Dependence of the normalized fluorescein concentration on time was recorded during 5 consecutive steps of aspiration of the medium from the well and dispensing plain buffer into the well (Fig. S3B). The time dependence showed that each dispensing step resulted in a rapid (∼2 s) drop in fluorescein concentration followed by a gradual (∼8 s) increase to a new level, which was significantly lower than the original concentration. The rapid drop was caused by convective flow through the microwell that propelled non-fluorescent buffer into the microwell. The convective flow was readily observable using tracer particles, but was too weak to move C. elegans embryos. The subsequent gradual increase of the concentration was likely due to diffusive mixing of the relatively concentrated fluorescein solution remaining in the well after the aspiration step. (The diffusion time h²/(2D), with h = 150 µm, is ∼25 seconds and thus comparable with the time scale of the gradual concentration decrease). It is worth noting that since the medium exchange is mostly driven by convection rather than diffusion, the exchange time is not expected to be substantially greater for macromolecular compounds with moderate molecular weights.

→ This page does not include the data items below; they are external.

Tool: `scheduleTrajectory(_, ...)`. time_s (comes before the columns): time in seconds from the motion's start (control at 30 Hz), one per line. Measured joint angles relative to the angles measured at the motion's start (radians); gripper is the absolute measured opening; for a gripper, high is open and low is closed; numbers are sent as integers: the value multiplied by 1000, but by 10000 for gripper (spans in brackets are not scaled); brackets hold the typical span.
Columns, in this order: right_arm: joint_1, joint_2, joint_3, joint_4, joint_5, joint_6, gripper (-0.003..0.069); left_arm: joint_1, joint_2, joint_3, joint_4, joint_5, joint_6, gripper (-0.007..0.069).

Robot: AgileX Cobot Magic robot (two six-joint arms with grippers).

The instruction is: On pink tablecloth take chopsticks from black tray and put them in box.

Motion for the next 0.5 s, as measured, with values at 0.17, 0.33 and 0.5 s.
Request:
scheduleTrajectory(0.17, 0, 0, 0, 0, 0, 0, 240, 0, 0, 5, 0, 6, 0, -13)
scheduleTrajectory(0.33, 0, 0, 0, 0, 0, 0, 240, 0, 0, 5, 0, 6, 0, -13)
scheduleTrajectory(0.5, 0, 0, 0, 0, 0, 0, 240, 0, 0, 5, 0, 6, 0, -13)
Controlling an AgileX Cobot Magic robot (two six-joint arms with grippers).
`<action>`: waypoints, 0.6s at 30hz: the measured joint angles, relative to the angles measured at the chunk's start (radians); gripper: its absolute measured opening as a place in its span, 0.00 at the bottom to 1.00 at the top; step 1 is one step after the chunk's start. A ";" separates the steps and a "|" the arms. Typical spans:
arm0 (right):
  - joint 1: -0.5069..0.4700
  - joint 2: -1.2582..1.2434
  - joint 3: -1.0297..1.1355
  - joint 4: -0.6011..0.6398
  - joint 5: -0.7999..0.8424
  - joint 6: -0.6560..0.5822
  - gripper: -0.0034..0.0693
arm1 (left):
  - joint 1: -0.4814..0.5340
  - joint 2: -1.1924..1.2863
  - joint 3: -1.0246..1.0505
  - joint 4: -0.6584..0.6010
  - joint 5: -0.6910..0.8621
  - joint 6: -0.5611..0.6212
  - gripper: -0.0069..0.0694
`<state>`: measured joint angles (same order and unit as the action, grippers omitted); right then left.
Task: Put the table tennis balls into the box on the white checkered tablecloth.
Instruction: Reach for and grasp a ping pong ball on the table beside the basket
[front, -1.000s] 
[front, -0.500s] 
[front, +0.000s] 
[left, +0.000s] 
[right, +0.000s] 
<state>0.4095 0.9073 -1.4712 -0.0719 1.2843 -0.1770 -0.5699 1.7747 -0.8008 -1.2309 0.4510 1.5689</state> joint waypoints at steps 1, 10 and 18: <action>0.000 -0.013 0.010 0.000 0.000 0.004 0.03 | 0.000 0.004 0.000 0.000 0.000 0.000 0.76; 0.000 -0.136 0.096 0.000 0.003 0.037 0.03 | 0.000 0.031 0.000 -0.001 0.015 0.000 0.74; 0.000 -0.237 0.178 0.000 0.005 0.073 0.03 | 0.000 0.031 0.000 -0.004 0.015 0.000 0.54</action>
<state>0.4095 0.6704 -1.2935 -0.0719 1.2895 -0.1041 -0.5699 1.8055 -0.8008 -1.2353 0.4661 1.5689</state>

Most importantly, after each of the medium exchange (aspiration/dispensing) steps, the concentration in the microwell rapidly decreased to ∼42% (on average) of its pre-exchange value. (The individual medium exchange steps are similar, when viewed in the semi-logarithmic coordinates, but not identical because the procedure is manual and thus not perfectly reproducible). So, the fluorescein concentration decreased to ∼3% of its initial value (97% exchange) after 4 aspiration/dispensing steps (∼55 seconds) and to 1.3% (98.7% exchange) after 5 steps (∼70 seconds). Therefore, the data in figure S3B indicates that in addition to drug addition the near complete removal of a substance from the medium in the well can also be achieved by repeated aspiration/dispensing within a ∼1–2 min time frame.